Friday, August 9, 2013

Part 3: I choose to Zig

See Part 1 here
See Part 2 here

As for myself, I am back in the 'What if this is your last job?' mindset. Perhaps one might think this is a pessimistic statement, but I think it is the key to why I developed a reputation and resume that were strong enough to elicit high interest in a tight job market. It may be counter-intuitive, but here is my rationale:

We are all taught that as soon as we move into one role, we should pick the next one and begin working towards it. That's how my father coached me, and that's how career coaches the world over develop their clients.

But, if you behave the same way as your competitors, what makes you stand out? Besides performance. We all know great performers that end up collecting unemployment. I was one of those myself, in the past.

Game Theory makes my head hurt. I am sure the game theorists have catchy ways to describe beahvior in a competitive market. But, I prefer a couple simple maxims to describe my behavior. In poker, you are taught to play loose when the other players are tight, and play tight when the other players are loose. That may not mean much to most readers, but to poker players it is the short route to win the most money. So, for the non-poker aficianados, there is this:

Zig when others Zag.

Applying this to the workplace, if everyone around is positioning themselves for the next raise, then you would just be another competitor playing the same game the same way as everyone else. In this situation, everyone behaves rationally, there is a modicum of equilibrium among competitors, and you may as well pick names out of a hat for the next promotion.

So, I Zig. I spend more time making my team successful as individuals than I spend promting myself. By growing them, I increase their capacity and performance, gaining economies of scale and force multipliers. By expressing true interest in them as individuals rather than employees, I gain a shared commitment to the team. By working to develop scalable processes, waste is reduced and eliminated. By taking the time to get to true root causes so corrective actions reduce variability, we make our lives easier and enjoy better work-life balance. These are all investments; by building strong people and strong processes so my last job could become one I could enjoy with equal parts of work-life balance for the next 20 years, I end up generating attractive results.

And by promoting team accomplishments, I end up promoting myself. Figuratively and literally.

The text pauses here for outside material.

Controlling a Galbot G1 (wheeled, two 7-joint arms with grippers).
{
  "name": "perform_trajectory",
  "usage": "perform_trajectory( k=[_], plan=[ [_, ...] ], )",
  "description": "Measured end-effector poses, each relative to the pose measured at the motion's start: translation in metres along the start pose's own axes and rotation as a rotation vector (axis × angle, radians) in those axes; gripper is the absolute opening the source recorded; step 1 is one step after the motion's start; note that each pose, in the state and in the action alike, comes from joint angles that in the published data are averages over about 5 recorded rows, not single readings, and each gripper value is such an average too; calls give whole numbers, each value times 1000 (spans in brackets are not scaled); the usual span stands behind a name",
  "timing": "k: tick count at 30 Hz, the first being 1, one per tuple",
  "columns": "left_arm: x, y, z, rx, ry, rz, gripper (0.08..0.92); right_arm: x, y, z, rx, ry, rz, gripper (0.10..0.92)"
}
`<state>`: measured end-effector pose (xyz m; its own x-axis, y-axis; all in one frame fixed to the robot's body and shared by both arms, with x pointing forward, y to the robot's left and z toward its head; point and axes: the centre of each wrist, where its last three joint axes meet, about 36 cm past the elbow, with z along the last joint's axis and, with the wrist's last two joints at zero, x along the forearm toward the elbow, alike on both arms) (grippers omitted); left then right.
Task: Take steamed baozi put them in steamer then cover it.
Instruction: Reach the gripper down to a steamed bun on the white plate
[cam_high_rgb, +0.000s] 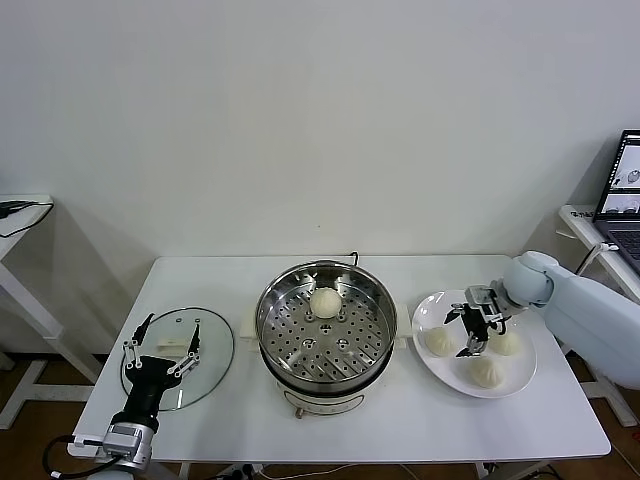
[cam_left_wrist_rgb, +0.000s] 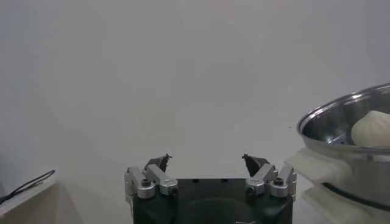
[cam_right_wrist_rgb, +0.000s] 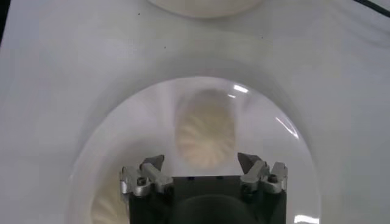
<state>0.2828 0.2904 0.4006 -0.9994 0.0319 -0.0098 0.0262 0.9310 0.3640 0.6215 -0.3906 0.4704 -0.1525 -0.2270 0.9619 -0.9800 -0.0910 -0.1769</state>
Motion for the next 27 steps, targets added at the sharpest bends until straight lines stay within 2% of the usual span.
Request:
perform_trajectory(
  k=[12, 21, 27],
  plan=[
    [0, 1, 3, -5, 4, -2, 823, -14, -6, -9, 3, -4, -4, 823],
    [-1, 1, 6, -5, 11, -7, 823, -17, -9, -13, 8, -3, -16, 705],
    [-2, 1, 7, -5, 14, -12, 823, -17, -9, -13, 12, -3, -28, 679]
  ],
)
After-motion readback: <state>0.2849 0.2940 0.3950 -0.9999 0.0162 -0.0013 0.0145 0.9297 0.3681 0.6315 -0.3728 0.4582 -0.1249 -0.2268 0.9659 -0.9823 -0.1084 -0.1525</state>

So, as long as my competitors continue to focus on the next job, I'll be happy keeping my head in my own house, making it a showplace. If I do that, I am sure the right people will take notice and clamor to join my team. And there are enough other "right people" who will want me to do the same with larger teams. So,  I won't have to be a victim of circumstance, wishing things were better but accepting that "it is what it is".

I choose to Zig.

Tuesday, July 16, 2013

Part 2: I hate the phrase "It is what it is"

See Part 1 here


Of course, all good things come to an end, and the market conditions I mentioned earlier forced organizational changes that permitted the seeding of related functional departments with these strong key players. I was asked to manage one of these departments based on my performance as a team manager. However, I just could not put my heart into it for some reason. Many times every day I heard the phrase "It is what it is" coming out of my mouth and the mouths of those around me, as though we were all powerless, victims to circumstance.

Regardless of why, I found myself trolling LinkedIn and going back to reading my long-neglected job alerts that kept hitting my inbox. I receive regular inquiries from recruiters, both internal and external, and usually try to provide a contact to them when I can. Now, I was listening for myself. I declined to interview with one company after being contacted by someone I'd met at business meetings with whom I shared strong networking connections due to same-company employment. I even submitted my resume for a few jobs, including one to a company that I discovered later hired a former 2nd-level manager of mine in a VP role.

After a couple weeks of discussions with a number of recruiters, I accepted an invitation to interview out-of-town. At that point I thought I was only 75% ready to leave my job, but during the interview something just clicked and I knew it was time to leave. I can't pinpoint the moment, but I left knowing my days in my current role were numbered.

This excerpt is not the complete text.